Influence of Mechanical Conditions Driving Clinical Performance of Medical Device Constructs and Systems: A Dual-Study Approach in Human and Veterinary Fields for Optimization of the Clinical Outcome

Abstract

The work performed focused on the investigation of human and veterinary orthopedic devices. The work was accomplished in two parts and focused on different device aspects, with emphasis on biomechanical implications.

Part I covers the design, development, and implementation of a novel joint motion replicator and was divided into two sections: (a) Joint Motion Replicator design and development, and (b) Joint Motion Replicator implementation in a toggle rod construct ex vivo study application. The replicator provides a dual-axis, closed-loop, stepper-controlled mechanical testing environment capable of reproducing physiologically relevant loading conditions and dynamic processes. Additionally, the ex vivo study compared biomechanical performance of three toggle rod fixation systems using cyclical testing protocols simulating flexion/extension and abduction/adduction.

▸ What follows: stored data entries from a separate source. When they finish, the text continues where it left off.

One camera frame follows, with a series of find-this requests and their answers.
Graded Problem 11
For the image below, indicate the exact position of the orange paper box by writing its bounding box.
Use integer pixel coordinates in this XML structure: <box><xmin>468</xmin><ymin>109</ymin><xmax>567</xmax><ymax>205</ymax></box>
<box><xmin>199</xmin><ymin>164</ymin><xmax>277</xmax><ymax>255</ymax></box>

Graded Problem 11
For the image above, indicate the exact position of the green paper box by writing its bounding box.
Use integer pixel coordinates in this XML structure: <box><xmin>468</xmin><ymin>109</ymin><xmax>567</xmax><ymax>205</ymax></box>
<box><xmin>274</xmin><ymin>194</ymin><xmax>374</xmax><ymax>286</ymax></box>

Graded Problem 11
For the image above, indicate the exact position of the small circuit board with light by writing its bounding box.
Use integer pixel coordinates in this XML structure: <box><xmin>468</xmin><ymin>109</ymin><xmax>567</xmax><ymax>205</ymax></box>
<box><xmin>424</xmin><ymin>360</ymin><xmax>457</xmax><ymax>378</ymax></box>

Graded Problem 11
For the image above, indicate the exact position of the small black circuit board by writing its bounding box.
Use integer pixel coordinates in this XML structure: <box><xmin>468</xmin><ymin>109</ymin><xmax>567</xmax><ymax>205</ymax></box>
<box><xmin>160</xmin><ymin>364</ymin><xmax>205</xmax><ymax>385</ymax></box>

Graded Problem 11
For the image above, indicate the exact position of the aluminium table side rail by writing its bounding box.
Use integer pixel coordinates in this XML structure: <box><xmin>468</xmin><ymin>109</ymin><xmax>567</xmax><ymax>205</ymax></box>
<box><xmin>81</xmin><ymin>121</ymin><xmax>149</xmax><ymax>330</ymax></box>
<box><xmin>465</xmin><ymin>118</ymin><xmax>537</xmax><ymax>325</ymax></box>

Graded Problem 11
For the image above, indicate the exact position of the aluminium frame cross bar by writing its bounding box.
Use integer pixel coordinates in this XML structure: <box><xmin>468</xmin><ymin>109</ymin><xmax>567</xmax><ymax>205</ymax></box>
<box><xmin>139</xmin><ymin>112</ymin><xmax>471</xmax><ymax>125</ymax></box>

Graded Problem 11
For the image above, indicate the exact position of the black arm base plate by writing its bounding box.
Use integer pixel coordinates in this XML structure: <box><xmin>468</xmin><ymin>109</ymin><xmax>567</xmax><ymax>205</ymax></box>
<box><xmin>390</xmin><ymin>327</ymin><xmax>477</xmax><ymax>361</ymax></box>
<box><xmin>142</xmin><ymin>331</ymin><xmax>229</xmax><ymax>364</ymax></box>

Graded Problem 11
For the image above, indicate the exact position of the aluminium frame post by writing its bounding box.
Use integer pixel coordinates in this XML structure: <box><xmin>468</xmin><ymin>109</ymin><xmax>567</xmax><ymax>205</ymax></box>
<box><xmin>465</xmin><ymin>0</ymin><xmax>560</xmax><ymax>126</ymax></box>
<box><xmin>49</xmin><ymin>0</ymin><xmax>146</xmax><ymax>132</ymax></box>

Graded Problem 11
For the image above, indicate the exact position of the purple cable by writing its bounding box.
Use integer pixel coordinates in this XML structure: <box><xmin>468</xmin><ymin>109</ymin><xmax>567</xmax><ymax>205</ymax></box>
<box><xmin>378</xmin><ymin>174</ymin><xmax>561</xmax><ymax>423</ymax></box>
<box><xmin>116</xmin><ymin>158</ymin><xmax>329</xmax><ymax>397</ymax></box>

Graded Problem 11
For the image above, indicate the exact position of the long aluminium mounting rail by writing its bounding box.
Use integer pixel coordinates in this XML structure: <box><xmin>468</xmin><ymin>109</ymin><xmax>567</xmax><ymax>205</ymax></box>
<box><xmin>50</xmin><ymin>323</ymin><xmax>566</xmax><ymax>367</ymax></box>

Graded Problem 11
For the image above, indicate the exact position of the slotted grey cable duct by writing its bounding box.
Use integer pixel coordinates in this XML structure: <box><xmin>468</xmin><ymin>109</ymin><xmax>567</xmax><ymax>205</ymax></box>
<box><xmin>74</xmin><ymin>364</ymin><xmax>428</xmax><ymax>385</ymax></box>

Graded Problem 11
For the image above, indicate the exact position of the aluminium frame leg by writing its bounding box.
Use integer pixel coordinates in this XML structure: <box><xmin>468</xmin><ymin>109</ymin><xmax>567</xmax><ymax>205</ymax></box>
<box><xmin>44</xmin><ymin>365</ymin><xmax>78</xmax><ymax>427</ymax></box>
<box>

Part II of this work covers human implantable orthopedic devices, specifically devices used to treat fifth metatarsal base fractures located at the metaphyseal-diaphyseal watershed junction (Jones fractures). This project compares the biomechanical performance of a well-known intramedullary screw construct with a plantar-lateral plating construct applied to replicated Jones fractures in paired cadaver foot specimens.